A Piece of Resistance.

            Nationalism preaches that all the people speaking the same language should be grouped together in one independent country.  Nationalism came to Rumania in the later 19th Century, when part of it escaped from the Ottoman Empire to form the new country.  However, many Rumanian-speakers still lived outside the country.  After Russia collapsed into revolution and civil war during the First World War, Rumania grabbed the mostly-Rumanian territory of Bessarabia (1918). 

            Anti-Semitism walked in daylight in Rumania.[1]  Jews had no rights and could not be citizens.  Most lived in miserable poverty.  A large Jewish community lived in Bessarabia, so the change of borders brought them under Rumanian rule.  In 1923, a new constitution—imposed by the Western powers—granted Jews citizenship.  Nothing else changed.  Many Jews pined for the Soviet Union which they believed to be a socialist utopia where religion didn’t matter. 

            Baruch Bruhman (1908-2004) began life as a Jewish Russian subject in Bessarabia; then became Rumanian.[2]  He rejected everything about the Rumanian state: he joined the illegal Communist Party (1929); went to jail for it (1930); deserted from the army during compulsory service (1932); went to jail for it; did organizational work for the Communist Party; fled to Czechoslovakia one step ahead of the police (1936); went to France to join the International Brigades fighting in the Spanish Civil War (1938), but arrived too late; worked for the French Communist Party (PCF) for a year; and enlisted in the French Foreign Legion under the name Boris Holban when the Second World War broke out (1939).[3] 

            The Germans captured Holban in June 1940, but he escaped in December 1940 and returned to Paris.  In June 1941, Germany attacked the Soviet Union.  All foreign Communist parties were ordered to attack the Germans to divert troops from the Russian front.  The PCF knew that the Germans would shoot a lot of French civilian hostages in reprisal.  Holban had spent his life on the run and had been to war.  The PCF set him to recruiting immigrant workers to kill Germans.  Holban found Rumanians, Hungarians, Poles, and Italians willing to fight the Germans.  Most were Jews and veterans of Spain.  If Germany won, they were doomed. 

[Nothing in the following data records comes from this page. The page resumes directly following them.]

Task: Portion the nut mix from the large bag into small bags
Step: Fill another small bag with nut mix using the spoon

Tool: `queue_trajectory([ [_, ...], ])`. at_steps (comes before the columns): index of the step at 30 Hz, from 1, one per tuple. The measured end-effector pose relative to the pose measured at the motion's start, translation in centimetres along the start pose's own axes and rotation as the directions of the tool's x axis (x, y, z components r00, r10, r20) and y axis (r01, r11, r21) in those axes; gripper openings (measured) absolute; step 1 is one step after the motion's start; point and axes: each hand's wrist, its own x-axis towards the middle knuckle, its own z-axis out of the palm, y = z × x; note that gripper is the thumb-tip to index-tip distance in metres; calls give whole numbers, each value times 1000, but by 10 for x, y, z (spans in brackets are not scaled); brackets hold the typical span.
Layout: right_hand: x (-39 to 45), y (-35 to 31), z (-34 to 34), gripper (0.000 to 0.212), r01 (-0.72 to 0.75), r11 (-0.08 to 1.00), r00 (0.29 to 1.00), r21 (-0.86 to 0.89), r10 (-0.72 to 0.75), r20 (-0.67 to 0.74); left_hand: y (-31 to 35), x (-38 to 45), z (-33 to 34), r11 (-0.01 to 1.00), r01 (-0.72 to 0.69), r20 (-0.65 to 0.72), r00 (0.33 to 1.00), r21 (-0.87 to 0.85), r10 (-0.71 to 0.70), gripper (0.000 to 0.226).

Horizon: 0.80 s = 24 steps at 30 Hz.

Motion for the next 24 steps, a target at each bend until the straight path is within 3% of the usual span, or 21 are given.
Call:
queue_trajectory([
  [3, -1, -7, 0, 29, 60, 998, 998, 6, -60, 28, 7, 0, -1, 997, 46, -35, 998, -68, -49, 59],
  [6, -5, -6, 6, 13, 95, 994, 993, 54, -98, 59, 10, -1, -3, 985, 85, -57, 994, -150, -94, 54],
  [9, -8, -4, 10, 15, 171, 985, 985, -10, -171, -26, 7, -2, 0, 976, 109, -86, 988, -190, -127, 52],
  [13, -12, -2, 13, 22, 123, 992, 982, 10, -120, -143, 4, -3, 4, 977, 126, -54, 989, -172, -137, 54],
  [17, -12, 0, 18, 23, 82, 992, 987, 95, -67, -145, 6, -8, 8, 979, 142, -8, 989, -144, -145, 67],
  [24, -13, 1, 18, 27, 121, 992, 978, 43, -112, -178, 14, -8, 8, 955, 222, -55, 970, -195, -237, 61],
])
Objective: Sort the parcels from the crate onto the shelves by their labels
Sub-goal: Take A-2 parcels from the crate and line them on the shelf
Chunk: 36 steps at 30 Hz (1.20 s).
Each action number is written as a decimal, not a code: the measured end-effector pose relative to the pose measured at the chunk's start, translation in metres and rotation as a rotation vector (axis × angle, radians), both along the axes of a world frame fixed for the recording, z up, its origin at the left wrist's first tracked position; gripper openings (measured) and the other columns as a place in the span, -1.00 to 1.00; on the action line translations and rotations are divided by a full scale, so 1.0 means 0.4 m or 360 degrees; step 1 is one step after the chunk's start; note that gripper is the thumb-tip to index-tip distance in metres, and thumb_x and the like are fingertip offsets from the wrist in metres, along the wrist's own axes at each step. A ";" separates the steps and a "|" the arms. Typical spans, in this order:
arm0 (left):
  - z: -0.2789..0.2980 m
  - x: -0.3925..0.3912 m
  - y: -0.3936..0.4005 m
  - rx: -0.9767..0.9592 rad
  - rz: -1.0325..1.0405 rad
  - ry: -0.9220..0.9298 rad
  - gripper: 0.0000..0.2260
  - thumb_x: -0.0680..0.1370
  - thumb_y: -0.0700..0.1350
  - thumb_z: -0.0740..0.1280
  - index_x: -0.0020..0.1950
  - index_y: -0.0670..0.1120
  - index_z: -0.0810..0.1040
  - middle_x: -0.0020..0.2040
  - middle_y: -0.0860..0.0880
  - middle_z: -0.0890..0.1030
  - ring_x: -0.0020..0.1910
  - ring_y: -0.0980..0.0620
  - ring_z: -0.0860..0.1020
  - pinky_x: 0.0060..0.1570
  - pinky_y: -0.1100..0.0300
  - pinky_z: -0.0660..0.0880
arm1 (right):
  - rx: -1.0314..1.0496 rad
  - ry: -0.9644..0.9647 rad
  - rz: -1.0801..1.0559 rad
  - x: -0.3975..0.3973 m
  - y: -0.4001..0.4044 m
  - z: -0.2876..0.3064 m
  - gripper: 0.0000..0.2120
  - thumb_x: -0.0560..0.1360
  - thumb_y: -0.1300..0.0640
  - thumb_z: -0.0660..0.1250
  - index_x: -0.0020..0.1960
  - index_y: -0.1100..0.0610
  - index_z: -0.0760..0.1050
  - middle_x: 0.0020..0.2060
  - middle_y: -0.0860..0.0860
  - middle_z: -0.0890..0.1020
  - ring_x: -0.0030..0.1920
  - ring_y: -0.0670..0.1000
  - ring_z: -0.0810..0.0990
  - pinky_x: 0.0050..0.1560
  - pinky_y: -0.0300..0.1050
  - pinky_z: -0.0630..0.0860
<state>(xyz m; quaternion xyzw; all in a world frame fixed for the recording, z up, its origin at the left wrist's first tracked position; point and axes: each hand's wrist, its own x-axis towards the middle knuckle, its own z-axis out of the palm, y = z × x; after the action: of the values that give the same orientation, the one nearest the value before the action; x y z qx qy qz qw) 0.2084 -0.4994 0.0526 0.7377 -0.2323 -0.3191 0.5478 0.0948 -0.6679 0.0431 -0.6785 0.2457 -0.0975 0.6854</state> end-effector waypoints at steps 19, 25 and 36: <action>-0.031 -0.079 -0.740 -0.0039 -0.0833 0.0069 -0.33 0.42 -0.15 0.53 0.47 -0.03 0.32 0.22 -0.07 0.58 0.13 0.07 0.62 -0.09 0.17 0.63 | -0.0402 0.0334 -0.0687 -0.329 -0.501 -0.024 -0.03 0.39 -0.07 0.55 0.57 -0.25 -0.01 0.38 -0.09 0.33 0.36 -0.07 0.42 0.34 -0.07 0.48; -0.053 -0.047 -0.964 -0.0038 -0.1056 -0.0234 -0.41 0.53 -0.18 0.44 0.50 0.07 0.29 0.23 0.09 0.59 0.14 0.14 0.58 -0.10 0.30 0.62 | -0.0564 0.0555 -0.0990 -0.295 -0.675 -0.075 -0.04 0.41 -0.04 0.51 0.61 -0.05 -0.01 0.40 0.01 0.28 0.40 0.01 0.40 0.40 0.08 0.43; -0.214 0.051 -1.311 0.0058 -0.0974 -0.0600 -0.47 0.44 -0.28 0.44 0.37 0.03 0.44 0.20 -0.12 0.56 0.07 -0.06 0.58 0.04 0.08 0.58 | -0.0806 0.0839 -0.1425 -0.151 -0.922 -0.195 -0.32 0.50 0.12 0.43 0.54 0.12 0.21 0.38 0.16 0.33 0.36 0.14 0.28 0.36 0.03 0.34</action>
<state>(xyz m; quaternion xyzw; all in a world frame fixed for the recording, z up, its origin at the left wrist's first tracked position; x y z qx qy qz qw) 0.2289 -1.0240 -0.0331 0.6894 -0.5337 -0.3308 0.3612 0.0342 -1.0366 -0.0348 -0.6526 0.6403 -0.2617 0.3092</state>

            From August 1942 to June 1943, Holban’s group derailed trains, attacked factories, and killed 83 Germans on the streets of Paris.  Both the Germans and the French police hunted the “terrorists.”  Holban fell out with his PCF bosses.  They wanted more attacks; he wanted to slow down while concentrating on security.  In July 1943, Holban was replaced by Missak Manouchian, who accelerated attacks.  Then Manouchian was caught.  The PCF brought Holban back to run a rat-hunt for whoever had betrayed the group (December 1943). 

            Returning to now-Communist Rumania after the war, Holban soon fell into the whirlpool of the Stalinist purges.  Many years later, after he had re-settled in France (1984), he was accused of betraying Manouchian.  A storm followed, but Holban was proved innocent. 

            A puzzle: Was this Jewish resistance or Communist resistance or French resistance? 


[1] Even if vampires did not.  See: Bram Stoker, Dracula (1897); “Nosferatu” (dir. F. W. Murnau, 1922). 

[2] Renee Poznansky, Jews in France during World War II (2001). 

[3] This is very significant.  In August 1939, Soviet dictator Joseph Stalin did a deal with German dictator Adolf Hitler.  The Soviet Union would remain neutral in any war between Germany and other countries.  All foreign Communist parties were ordered to oppose their own nation’s war effort.  Bruhman/Holban was defying orders.